_MATERIAL PROVIDED_.
*** Block opens ***

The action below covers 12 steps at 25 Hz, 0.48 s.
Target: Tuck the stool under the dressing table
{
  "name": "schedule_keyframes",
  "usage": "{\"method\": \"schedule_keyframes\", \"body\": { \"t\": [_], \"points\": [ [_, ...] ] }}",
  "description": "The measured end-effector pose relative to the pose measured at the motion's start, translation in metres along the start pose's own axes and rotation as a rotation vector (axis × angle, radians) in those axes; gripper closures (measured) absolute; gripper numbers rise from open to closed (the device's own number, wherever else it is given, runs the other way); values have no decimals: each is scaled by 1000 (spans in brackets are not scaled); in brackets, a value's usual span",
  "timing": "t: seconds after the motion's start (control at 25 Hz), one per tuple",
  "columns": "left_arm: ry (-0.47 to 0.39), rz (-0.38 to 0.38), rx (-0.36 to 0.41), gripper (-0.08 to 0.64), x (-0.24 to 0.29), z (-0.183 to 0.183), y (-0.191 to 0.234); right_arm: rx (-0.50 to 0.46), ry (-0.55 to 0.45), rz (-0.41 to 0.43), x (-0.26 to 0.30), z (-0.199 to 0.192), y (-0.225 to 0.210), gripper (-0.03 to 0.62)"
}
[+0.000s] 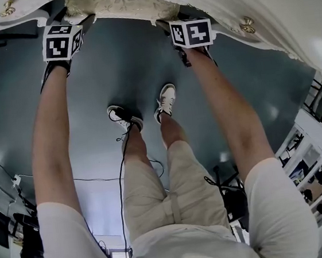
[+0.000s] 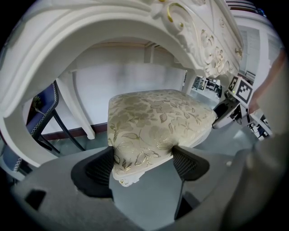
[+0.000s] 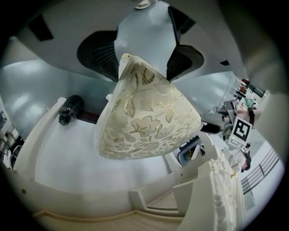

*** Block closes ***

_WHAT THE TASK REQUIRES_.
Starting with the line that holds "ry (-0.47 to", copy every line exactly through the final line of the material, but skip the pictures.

_ANSWER FOR THE TASK_.
  "columns": "left_arm: ry (-0.47 to 0.39), rz (-0.38 to 0.38), rx (-0.36 to 0.41), gripper (-0.08 to 0.64), x (-0.24 to 0.29), z (-0.183 to 0.183), y (-0.191 to 0.234); right_arm: rx (-0.50 to 0.46), ry (-0.55 to 0.45), rz (-0.41 to 0.43), x (-0.26 to 0.30), z (-0.199 to 0.192), y (-0.225 to 0.210), gripper (-0.03 to 0.62)"
}
[+0.000s] 
[+0.000s] 
[+0.000s] 

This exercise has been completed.